Steelers Impose Their Will, 27-10

With Jerome Bettis, the godfather of nail-in-the-coffin, final drives looking on, the Steelers went old school to finish off the New York Jets, 27-10, at Heinz Field.

PITTSBURGH -- The big guy in the press box with the wide smile must've been in two places at once, considering how the Steelers had just closed out the New York Jets with a 10 minute and 13 second drive Sunday evening.

"Now that's how I like to see football played, particularly that last drive," Jerome Bettis said on his way to the elevator. "You have to be able to close out a game. You have to be able to run the ball when they know you're going to run the ball."

And that old-school mentality secured a 27-10 win over the Jets. With a 20-10 lead, the Steelers took over at their 25 with 13:47 left. They ran 8 times for 31 yards, and passes to Heath Miller and Isaac Redman accounted for another 31 yards, as the Steelers bludgeoned the Jets into submitting to one final Steelers touchdown on a 2-yard run by Redman.

"In the huddle Ben (Roethlisberger) was telling us it was time to suck it up," said Redman. "He looked at everybody and said, ‘We'll see what we're made of right now. We're going to run it down their throat.' He told the o-line, ‘Get on your blocks and get some push,' and the o-line got great push in that whole last drive and they were opening up holes."

The Steelers rushed for only 66 yards in the game, and at a dreadful 2.4 per-carry clip, but they ran when they needed it most.

"We felt them wearing down," Redman said. "If you keep them out there that long, they're bound to wear down. We just wanted to keep pounding on them and finish them off."

It was Bill Cowher football. It was attrition football. It was Jerome Bettis football. And it appears to be back because this coaching staff didn't quit on the running game in spite of the early results.

"Without a doubt," said left guard Willie Colon. "Cowher gave the o-line time to warm up. What happened today, in the beginning of the game, they were set up front and at the last minute they would stem, so we would have to change our mechanics on the run. But (offensive coordinator Todd) Haley did a good job of staying with us and toward the end of the game we said, ‘OK, we know where they're going, and we started running.'"
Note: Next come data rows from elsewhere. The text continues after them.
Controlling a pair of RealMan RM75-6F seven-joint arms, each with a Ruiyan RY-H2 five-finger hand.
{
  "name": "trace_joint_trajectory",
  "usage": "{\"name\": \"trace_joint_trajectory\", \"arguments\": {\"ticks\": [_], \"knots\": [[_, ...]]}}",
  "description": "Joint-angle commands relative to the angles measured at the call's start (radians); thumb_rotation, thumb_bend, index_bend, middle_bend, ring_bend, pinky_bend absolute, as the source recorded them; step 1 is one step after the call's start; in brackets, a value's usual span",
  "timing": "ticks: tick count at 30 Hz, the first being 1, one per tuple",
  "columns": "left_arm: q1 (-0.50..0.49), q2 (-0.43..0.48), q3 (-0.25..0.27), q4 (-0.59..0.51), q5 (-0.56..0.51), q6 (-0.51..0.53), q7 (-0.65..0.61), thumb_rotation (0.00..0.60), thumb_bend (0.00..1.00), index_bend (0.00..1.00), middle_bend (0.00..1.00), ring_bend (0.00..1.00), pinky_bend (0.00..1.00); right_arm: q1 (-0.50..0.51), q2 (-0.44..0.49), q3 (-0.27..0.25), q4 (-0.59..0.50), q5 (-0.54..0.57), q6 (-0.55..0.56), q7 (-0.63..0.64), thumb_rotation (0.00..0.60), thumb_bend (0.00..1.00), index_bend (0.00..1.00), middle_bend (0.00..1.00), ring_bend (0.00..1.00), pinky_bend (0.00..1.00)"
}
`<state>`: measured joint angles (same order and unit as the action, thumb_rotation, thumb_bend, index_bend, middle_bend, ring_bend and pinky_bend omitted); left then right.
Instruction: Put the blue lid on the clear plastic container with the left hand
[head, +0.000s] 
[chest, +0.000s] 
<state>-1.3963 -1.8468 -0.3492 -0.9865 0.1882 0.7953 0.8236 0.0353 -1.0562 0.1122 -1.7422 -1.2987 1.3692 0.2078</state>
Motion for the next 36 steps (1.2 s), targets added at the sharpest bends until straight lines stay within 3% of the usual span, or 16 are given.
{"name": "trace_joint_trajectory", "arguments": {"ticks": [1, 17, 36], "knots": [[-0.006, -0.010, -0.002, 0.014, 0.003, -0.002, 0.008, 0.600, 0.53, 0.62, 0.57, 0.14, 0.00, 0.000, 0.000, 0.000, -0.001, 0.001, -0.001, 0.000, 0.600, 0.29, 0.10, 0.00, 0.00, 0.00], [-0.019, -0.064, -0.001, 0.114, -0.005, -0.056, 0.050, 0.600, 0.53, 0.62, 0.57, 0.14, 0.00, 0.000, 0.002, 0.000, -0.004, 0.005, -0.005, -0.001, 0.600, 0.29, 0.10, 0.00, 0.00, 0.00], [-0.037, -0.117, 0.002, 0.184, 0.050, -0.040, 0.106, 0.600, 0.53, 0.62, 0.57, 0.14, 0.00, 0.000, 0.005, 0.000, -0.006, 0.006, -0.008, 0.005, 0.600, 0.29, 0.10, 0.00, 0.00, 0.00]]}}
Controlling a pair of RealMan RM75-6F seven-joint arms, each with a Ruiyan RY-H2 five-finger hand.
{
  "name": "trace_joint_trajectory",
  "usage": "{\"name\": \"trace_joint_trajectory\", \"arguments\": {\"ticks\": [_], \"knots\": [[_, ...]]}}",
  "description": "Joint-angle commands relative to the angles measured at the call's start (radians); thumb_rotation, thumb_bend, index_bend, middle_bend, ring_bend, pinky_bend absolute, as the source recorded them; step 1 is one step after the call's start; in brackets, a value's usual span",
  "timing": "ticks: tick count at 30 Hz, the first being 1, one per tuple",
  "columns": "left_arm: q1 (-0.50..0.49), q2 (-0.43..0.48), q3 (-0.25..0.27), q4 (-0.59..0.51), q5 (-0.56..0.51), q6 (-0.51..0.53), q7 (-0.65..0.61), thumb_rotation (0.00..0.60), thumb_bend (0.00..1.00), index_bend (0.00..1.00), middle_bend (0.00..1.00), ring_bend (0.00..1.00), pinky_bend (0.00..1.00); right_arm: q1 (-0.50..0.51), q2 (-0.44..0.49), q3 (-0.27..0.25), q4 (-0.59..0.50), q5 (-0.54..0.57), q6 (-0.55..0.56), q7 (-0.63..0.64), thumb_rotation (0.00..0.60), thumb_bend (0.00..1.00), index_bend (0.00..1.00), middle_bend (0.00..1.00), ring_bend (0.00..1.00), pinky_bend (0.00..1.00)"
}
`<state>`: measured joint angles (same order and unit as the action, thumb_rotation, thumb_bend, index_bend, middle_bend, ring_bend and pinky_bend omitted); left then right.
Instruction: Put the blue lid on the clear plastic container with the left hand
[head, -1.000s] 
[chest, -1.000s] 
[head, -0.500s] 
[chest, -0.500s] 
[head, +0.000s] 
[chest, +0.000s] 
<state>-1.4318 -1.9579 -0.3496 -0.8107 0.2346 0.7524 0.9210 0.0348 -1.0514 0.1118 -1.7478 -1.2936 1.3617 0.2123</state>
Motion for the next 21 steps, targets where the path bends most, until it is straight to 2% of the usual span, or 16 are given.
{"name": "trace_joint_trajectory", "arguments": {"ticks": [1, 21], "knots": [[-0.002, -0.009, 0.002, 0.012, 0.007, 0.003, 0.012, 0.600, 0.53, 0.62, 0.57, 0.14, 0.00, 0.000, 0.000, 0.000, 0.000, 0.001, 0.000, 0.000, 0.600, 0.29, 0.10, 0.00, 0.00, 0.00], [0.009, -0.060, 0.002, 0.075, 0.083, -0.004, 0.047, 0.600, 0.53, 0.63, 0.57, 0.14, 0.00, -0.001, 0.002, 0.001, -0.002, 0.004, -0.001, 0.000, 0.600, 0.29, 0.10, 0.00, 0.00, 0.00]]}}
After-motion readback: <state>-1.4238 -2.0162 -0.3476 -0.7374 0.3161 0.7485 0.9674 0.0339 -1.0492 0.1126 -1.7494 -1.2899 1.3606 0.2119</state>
The Jets entered the game last in the league against the run, but without All-Pro cornerback Darrelle Revis it seemed logical for the Steelers to attack the Jets' depleted cornerback depth with their deep receiving corps.

But that was far from the plan. The Steelers threw mainly out of running formations and Roethlisberger was razor sharp in completing 24 of 31 passes with a 125.1 passer rating.

"We thought we could run and we thought we could pass," said Redman. "Knowing that Revis was out we thought we could get on the edge a little bit with some sweeps. That really wasn't working too well so we switched up the game plan at halftime to go straight downhill at them."

"Yeah, they have some smaller corners," said left tackle Max Starks. "But Eric Smith was back at safety and LaRon Landry was coming in as their nickel sam, so they still had big guys even though Revis was out. We knew we could attack the middle, because they're a lazy spill team, as far as their technique, as far as how they did their two-gap pressuring. So we thought we had an advantage inside to free it up for the play-action game to go up top."

Of course, the statistics say it wasn't all successful. The Steelers weren't taking bows for the numbers, just the tough win.

"We weren't very clean at all today," said Colon. "But with Haley here now, he's sticking with us a little more. At the end of the game, as we warmed up, we started to pick it up. We knew where to go. That was the only good thing about it."